Data format Processed and labeled
Experimental factors Samples were collected scanned, processed, cropped and resized before presentation
Experimental features None
Data source location Dhaka and Comilla District of Bangladesh
Data accessibility Data presented in this article is freely available fromhttps://data.mendeley.com/datasets/hf6sf8zrkc/2

Value of the data

  • This data is very useful for training machine learning models [1] for optical handwriting recognition [2].

  • This currently stands as the World׳s largest openly accessible dataset of Bangla handwritten characters. The number of samples makes it suitable for deep learning research [3].

  • It is the only dataset (as of now) which comprises of Bangla basic characters, numerals and selected compound characters – all in one single place, unlike other existing data sets [4], [5].

  • Apart from traditional handwriting recognition tasks, this dataset opens up opportunities for novel research along the line of judging the aesthetic quality of handwriting.

  • The dataset can be used to potentially explore patterns related to age and gender in handwriting samples.

1. Data

The data contains handwriting samples of all Bangla basic characters and numerals (i.e. 50 basic characters and 10 numerals). Furthermore, it also contains 24 selected compound characters. Thus the dataset contains a total of 84 different Bangla characters. After collecting the raw data on forms, the samples are digitized, pre-processed and stored in publicly accessible location. The collected samples are from subjects of different age groups ranging between 6 and 28. After omitting clear mistakes and scribbles, the dataset contains a total of 1,66,105 digitized images of Bangla characters.

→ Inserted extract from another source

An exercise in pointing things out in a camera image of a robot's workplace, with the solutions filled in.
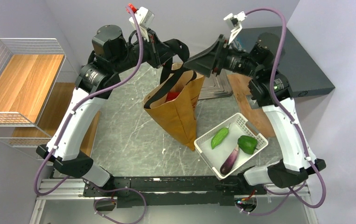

2. Experimental design, materials and methods

2.1. Data collection

While there has been a lot of success in the automatic recognition of handwritten English content [6], the state of automatic Bangla handwriting recognition research is lagging far behind. Recent trends have shown that machine learning, specifically deep learning techniques, can be very effective in tackling handwriting recognition tasks. However, such learning mechanisms usually require large quantities of labelled data. BanglaLekha-Isolated, the dataset presented in this paper, aims to provide such a collection.

This dataset concentrates exclusively on isolated characters. Fig. 1 shows a sample of the form used to collect handwriting samples. Subjects were asked to fill in such forms at their own pace, then within 5 min and then within 2 min. This was done to get a good distribution of handwriting quality. The gender and age of each subject was also recorded. The age group of the subjects ranged from 6 years to 28 years with a high density between the ages of 16–20 (Fig. 2). 59.4% of the subjects were males while the remaining 40.6% were females.

Fig. 1.

Fig. 1

Example of a filled data collection form.

Fig. 2.

Fig. 2

Age distribution of the subjects.

2.2. Data processing

Each form was given a unique 17 digit identification number. The identification number is given as follows: the first two digit identifies the district the participant lives in. Currently, there are only two districts: Dhaka and Comilla. The next four digits identify the institution of the subject. Afterward, a single digit is used to identify the gender of the participant (0 – male, 1 – female). The following two digits captures the age and the next four digits the date on which the form was filled up. The last four digits of the form identification number is a basic serial number of the form. Each part of the identifier is separated by an underscore (_). This makes the identification number of the form 22 characters long.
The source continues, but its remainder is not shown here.